Goal of the exercise:
Return the records exactly as they stand, and keep the pictures out of the copy.

Material supplied:
****************************************

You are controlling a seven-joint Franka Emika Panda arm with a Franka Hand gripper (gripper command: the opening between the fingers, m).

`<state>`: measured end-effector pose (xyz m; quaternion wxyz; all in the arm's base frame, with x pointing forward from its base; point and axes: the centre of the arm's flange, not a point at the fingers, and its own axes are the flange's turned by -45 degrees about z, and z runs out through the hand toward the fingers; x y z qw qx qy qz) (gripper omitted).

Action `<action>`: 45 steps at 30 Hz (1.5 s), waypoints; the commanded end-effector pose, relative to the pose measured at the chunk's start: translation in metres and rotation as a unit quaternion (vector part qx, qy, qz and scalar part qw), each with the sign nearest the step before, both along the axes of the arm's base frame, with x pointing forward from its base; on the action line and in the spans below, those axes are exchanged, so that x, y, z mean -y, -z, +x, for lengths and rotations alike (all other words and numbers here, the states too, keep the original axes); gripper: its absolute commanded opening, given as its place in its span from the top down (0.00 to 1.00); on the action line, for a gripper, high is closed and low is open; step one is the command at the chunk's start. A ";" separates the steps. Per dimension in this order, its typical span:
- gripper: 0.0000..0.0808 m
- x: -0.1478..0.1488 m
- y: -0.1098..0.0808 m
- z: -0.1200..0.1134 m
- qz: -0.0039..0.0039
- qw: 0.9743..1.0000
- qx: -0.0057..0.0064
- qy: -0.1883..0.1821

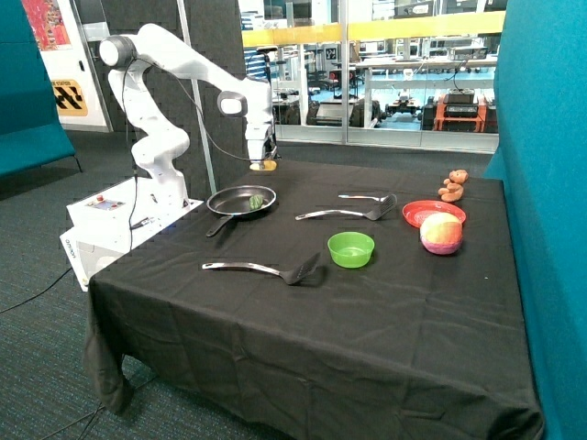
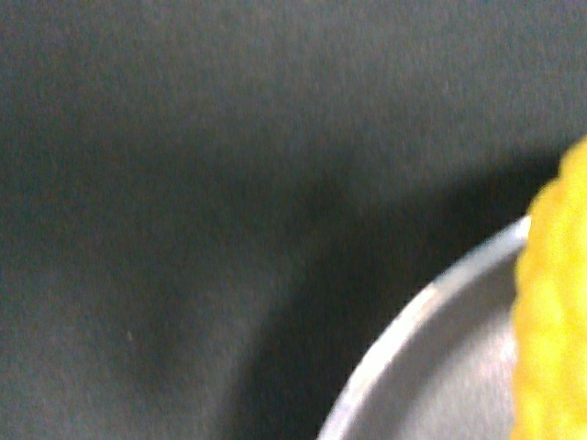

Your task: Cook the vegetables

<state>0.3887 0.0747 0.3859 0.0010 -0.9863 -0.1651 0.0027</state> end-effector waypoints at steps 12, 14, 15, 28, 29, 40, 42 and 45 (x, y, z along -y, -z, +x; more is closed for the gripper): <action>1.00 0.055 0.029 -0.048 -0.001 0.999 0.003 0.035; 1.00 0.065 0.035 -0.050 -0.001 0.999 0.003 0.048; 1.00 0.070 0.037 -0.049 -0.001 0.998 0.003 0.056; 1.00 0.111 0.051 -0.022 -0.001 0.994 0.003 0.111; 1.00 0.112 0.051 -0.022 -0.001 0.994 0.003 0.112; 1.00 0.131 0.061 -0.017 -0.001 0.992 0.003 0.126; 1.00 0.132 0.060 -0.013 -0.001 0.992 0.003 0.123; 0.70 0.133 0.058 -0.008 -0.001 0.994 0.003 0.106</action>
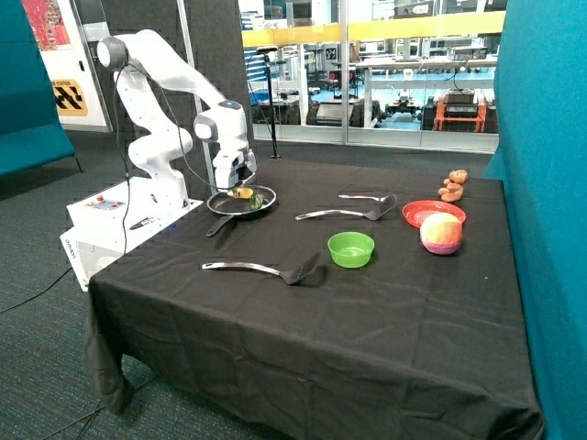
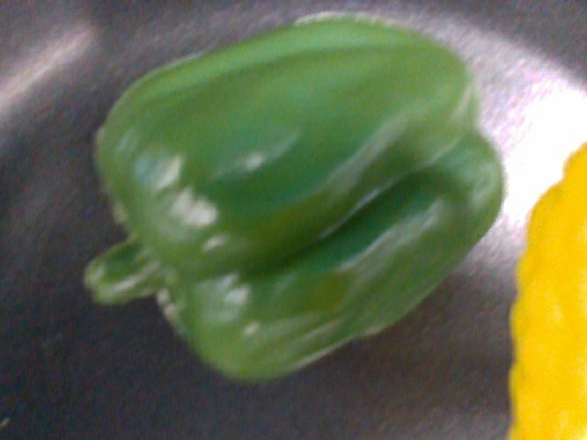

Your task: Cook the vegetables

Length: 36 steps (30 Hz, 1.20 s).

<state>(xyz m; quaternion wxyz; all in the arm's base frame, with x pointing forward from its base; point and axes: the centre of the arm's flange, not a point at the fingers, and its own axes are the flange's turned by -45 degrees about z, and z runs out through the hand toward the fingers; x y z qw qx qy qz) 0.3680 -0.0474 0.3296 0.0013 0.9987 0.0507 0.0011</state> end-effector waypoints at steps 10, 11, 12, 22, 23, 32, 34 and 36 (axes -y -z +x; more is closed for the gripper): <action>0.54 0.010 -0.003 0.015 0.001 1.000 -0.001 -0.029; 0.54 0.010 -0.003 0.015 0.001 1.000 -0.001 -0.030; 0.54 0.011 -0.004 0.015 0.001 1.000 -0.001 -0.030; 0.48 0.015 -0.007 0.006 0.001 1.000 -0.001 -0.030; 0.44 0.016 -0.007 0.006 0.001 1.000 -0.001 -0.025; 0.28 0.009 0.003 0.000 0.001 0.999 -0.001 -0.044; 0.29 0.006 0.008 -0.001 0.001 0.999 -0.001 -0.045; 0.29 0.003 0.011 -0.003 0.001 0.999 -0.001 -0.044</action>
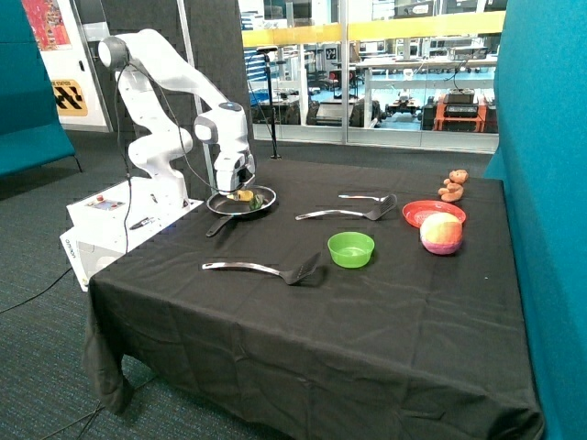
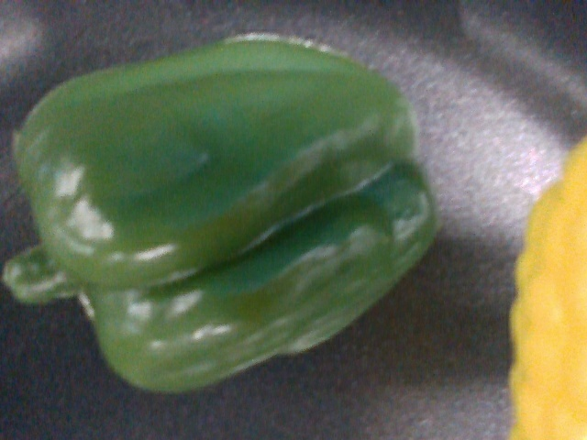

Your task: Cook the vegetables

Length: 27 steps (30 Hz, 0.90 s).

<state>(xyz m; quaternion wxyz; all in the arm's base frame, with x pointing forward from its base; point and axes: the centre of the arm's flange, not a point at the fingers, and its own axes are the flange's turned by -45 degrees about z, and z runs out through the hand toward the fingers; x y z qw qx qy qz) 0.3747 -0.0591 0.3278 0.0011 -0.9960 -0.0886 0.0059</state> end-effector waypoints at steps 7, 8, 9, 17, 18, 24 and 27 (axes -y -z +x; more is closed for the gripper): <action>0.23 -0.014 0.019 -0.009 -0.001 1.000 0.006 -0.004; 0.18 -0.015 0.018 -0.008 0.000 1.000 0.006 -0.005; 0.14 -0.016 0.018 -0.006 0.000 1.000 0.006 -0.006; 0.00 -0.032 0.011 0.005 0.000 1.000 0.006 -0.030; 0.00 -0.034 0.011 0.005 0.000 0.999 0.006 -0.033; 0.00 -0.039 0.011 0.002 0.000 0.999 0.006 -0.039; 0.00 -0.039 0.011 -0.001 0.000 0.999 0.006 -0.041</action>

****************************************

Response to this task:
You are controlling a seven-joint Franka Emika Panda arm with a Franka Hand gripper (gripper command: the opening between the fingers, m).

`<state>`: measured end-effector pose (xyz m; quaternion wxyz; all in the arm's base frame, with x pointing forward from its base; point and axes: the centre of the arm's flange, not a point at the fingers, and its own axes are the flange's turned by -45 degrees about z, and z runs out through the hand toward the fingers; x y z qw qx qy qz) (gripper omitted).

Action `<action>`: 45 steps at 30 Hz (1.5 s), waypoints; the commanded end-effector pose, relative to the pose measured at the chunk's start: translation in metres and rotation as a unit quaternion (vector part qx, qy, qz and scalar part qw), each with the sign nearest the step before, both along the axes of the arm's base frame, with x pointing forward from its base; on the action line and in the spans below, those axes are exchanged, so that x, y, z mean -y, -z, +x, for lengths and rotations alike (all other words and numbers here, the states too, keep the original axes); gripper: its absolute commanded opening, given as its place in its span from the top down (0.00 to 1.00); on the action line, for a gripper, high is closed and low is open; step one is the command at the chunk's start. A ";" separates the steps. Per dimension in this order, its typical span:
- gripper: 0.0000..0.0808 m
- x: -0.1478..0.1488 m
- y: -0.1098..0.0808 m
- z: -0.1200..0.1134 m
- qz: -0.0039..0.0039
- qw: 0.9743..1.0000
- qx: -0.0057..0.0064
- qy: -0.1883..0.1821


Your task: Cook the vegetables

<state>0.3887 0.0747 0.3859 0.0010 -0.9863 -0.1651 0.0027</state> end-effector waypoints at steps 12, 14, 15, 28, 29, 40, 42 and 45 (x, y, z along -y, -z, +x; more is closed for the gripper): <action>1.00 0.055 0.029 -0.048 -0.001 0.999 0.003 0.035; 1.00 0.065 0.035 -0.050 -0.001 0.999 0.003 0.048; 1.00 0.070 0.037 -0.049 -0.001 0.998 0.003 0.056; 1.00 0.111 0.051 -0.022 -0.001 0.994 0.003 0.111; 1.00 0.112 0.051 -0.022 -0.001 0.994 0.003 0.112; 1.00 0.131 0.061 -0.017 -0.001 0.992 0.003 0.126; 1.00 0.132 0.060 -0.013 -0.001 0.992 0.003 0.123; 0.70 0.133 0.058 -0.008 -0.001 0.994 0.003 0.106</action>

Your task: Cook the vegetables

Length: 36 steps (30 Hz, 1.20 s).

<state>(xyz m; quaternion wxyz; all in the arm's base frame, with x pointing forward from its base; point and axes: the centre of the arm's flange, not a point at the fingers, and its own axes are the flange's turned by -45 degrees about z, and z runs out through the hand toward the fingers; x y z qw qx qy qz) 0.3680 -0.0474 0.3296 0.0013 0.9987 0.0507 0.0011</state> end-effector waypoints at steps 10, 11, 12, 22, 23, 32, 34 and 36 (axes -y -z +x; more is closed for the gripper): <action>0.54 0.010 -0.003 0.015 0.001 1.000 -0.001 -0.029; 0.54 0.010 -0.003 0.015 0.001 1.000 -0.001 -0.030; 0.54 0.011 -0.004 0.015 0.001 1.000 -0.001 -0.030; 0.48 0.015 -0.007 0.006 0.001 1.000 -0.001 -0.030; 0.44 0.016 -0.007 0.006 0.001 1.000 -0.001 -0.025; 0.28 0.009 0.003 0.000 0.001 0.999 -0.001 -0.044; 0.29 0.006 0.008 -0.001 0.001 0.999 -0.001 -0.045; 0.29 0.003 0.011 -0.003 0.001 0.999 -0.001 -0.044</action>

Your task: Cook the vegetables

Length: 27 steps (30 Hz, 0.90 s).

<state>(xyz m; quaternion wxyz; all in the arm's base frame, with x pointing forward from its base; point and axes: the centre of the arm's flange, not a point at the fingers, and its own axes are the flange's turned by -45 degrees about z, and z runs out through the hand toward the fingers; x y z qw qx qy qz) 0.3747 -0.0591 0.3278 0.0011 -0.9960 -0.0886 0.0059</state> end-effector waypoints at steps 7, 8, 9, 17, 18, 24 and 27 (axes -y -z +x; more is closed for the gripper): <action>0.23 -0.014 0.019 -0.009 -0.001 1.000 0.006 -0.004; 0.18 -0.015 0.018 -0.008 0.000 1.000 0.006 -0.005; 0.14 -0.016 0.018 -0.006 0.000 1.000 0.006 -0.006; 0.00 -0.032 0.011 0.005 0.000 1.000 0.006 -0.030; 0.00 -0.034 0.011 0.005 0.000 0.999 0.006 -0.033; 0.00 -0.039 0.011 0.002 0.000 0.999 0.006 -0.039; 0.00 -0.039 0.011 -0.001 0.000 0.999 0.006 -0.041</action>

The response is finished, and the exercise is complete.